Sidorenko, Y., Schulze-Horsel, J., Voigt, A., Reichl, U., & Kienle, A. (2008). Stochastic Population Balance Modeling of Influenza Virus Replication in Vaccine Production Processes. Chemical Engineering Science, 63, 157-169. doi:10.1016/j.ces.2007.09.014.


Zitierlink: http://hdl.handle.net/11858/00-001M-0000-0013-95E5-D
Zusammenfassung
A distributed population balance model of influenza A virus replication in adherent Madin-Darby canine kidney cells has been developed to reproduce and interpret flow cytometry data for virus propagation in microcarrier culture. The population of cells is differentiated into uninfected, infected and degraded cells. As an internal coordinate the number of intracellular viral components is considered. The main focus of the model is to link the time course of intracellular virus protein accumulation monitored by flow cytometry with the total yield of virus particles measured by the hemagglutination assay. The model allows simulating the extracellular virus dynamics for multiplicities of infection in the range 0.025 to 3.0. Shape of predicted histograms is in general agreement with distributions obtained by flow cytometry.
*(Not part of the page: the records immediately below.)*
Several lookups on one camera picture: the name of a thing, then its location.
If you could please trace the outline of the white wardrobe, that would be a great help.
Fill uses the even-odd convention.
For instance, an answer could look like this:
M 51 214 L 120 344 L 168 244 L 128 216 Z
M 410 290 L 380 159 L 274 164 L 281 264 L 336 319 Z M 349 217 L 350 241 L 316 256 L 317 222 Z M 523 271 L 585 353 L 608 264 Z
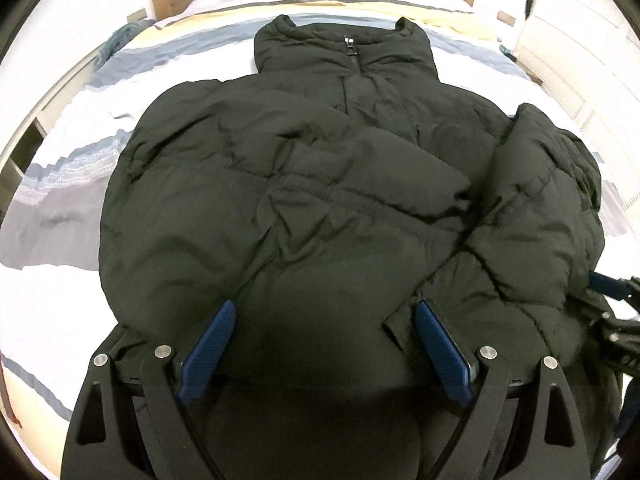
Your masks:
M 603 162 L 639 219 L 639 39 L 613 0 L 534 0 L 516 55 Z

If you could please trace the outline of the striped bed duvet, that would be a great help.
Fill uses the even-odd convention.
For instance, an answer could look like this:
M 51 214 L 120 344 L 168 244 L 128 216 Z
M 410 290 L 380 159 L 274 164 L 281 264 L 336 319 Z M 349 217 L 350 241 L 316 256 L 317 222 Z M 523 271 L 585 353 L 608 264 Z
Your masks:
M 631 220 L 603 162 L 579 135 L 562 106 L 516 55 L 534 0 L 514 14 L 464 0 L 186 0 L 157 15 L 156 23 L 119 50 L 88 82 L 94 99 L 113 118 L 111 127 L 82 130 L 89 143 L 72 148 L 52 131 L 28 166 L 1 223 L 2 413 L 17 440 L 54 478 L 61 476 L 64 445 L 93 353 L 119 324 L 99 272 L 100 223 L 113 171 L 144 112 L 164 92 L 201 80 L 254 75 L 259 29 L 285 15 L 294 23 L 393 28 L 399 20 L 421 27 L 430 40 L 439 80 L 482 96 L 503 113 L 522 104 L 541 110 L 577 136 L 601 175 L 600 222 L 604 248 L 593 269 L 622 278 L 639 262 Z M 600 357 L 600 315 L 623 315 L 617 300 L 595 292 L 605 309 L 584 307 L 588 337 Z M 630 377 L 620 376 L 620 409 Z M 613 440 L 589 479 L 634 479 L 639 474 L 639 417 L 634 432 Z

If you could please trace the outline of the white open shelf unit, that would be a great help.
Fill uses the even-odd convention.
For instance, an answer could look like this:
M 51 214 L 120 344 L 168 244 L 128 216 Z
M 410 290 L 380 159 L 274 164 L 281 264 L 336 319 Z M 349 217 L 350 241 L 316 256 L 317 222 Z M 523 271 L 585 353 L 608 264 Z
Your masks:
M 99 48 L 80 59 L 32 107 L 6 140 L 1 140 L 1 219 L 24 179 L 25 172 L 49 133 L 63 131 L 63 140 L 73 139 L 72 148 L 89 143 L 88 133 L 77 133 L 99 125 L 111 127 L 113 118 L 96 102 L 88 87 Z

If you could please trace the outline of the black puffer coat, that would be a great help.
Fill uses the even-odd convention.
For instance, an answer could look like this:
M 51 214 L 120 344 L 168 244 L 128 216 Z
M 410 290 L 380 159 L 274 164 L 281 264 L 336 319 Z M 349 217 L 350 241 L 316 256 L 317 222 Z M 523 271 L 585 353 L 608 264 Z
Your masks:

Differences in time course at about 12 to 14 h and 20 h post infection indicate that additional assumptions on intracellular virus dynamics are required to fully explain experimental data. Furthermore, prerequisites for virus replication, like receptor binding sites, the number of endosomes or the demand for free amino acids and nucleotides for virus synthesis can be estimated and compared with cellular resources available. Simulation results suggest that intracellular pools of free amino acids as well as early cell death due to influenza virus-induced apoptosis can limit virus yields. It is expected that based on a better understanding of the infectivity status of cells and the spreading of viruses in population of cells in bioreactors strategies on design and optimization of vaccine production processes can be developed. Copyright © 2007 Elsevier Ltd All rights reserved. [accessed June 6, 2008]